WHAT NEEDS TO BE DONE: For this exercise, print the listing below exactly, without its pictures.

SUPPLIED INFORMATION:
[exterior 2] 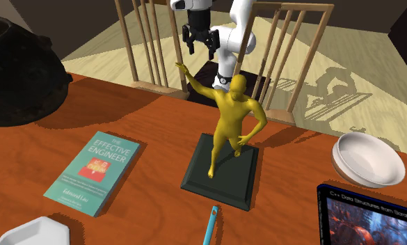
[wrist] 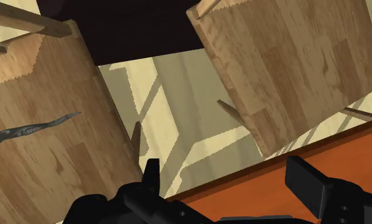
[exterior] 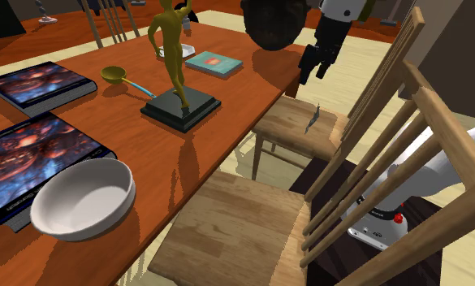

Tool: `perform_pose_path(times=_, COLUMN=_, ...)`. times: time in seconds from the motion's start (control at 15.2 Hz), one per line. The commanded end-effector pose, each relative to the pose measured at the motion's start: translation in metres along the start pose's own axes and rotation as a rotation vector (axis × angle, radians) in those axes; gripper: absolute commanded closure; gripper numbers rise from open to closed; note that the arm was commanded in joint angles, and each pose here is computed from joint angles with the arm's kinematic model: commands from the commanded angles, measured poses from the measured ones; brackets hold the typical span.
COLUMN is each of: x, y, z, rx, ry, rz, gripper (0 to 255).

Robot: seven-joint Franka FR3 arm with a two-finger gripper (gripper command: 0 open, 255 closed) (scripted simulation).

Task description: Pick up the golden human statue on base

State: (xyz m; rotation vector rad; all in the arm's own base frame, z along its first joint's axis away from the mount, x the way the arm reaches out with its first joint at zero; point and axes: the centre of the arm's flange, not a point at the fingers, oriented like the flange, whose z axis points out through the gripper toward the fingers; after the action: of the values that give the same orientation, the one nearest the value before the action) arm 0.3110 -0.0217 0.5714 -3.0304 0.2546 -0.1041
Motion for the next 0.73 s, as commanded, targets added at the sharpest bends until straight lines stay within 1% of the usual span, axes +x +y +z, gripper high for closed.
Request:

THE ANSWER:
[exterior 2] 
[wrist] 
[exterior] 

Tool: `perform_pose_path(times=_, COLUMN=_, ...)`. times: time in seconds from the motion's start (control at 15.2 Hz), one per line. The commanded end-effector pose, each relative to the pose measured at the motion's start: translation in metres along the start pose's own axes and rotation as a rotation vector (axis × angle, radians) in those axes; gripper: absolute commanded closure; gripper numbers rise from open to closed; note that the arm was commanded in joint angles, and each pose here is computed from joint angles with the arm's kinematic model: commands from the commanded angles, measured poses from the measured ones; brackets hold the typical span.
COLUMN is each of: x, y, z, rx, ry, rz, gripper (0 to 255).

Robot: seven-joint Franka FR3 arm with a two-finger gripper (gripper command: 0 open, 255 closed) (scripted simulation).

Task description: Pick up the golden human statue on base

State: (xyz m; rotation vector rad; all in the arm's own base frame, z along its first joint's axis away from the mount, x the way the arm reaches out with its first joint at zero; point and axes: the centre of the arm's flange, not a point at the fingers, oriented like the flange, whose z axis points out through the gripper toward the fingers; after the action: of the values that give the same orientation, the one nearest the value before the action) arm 0.3110 -0.0217 0.5714 -3.0304 0.2546 -0.1041
Motion for the next 0.73 s, as commanded, targets added at the sharpest bends until straight lines stay within 1% of the usual span, axes +x +y +z, gripper high for closed.
Request:

Work on this exercise is finished, so nothing remains.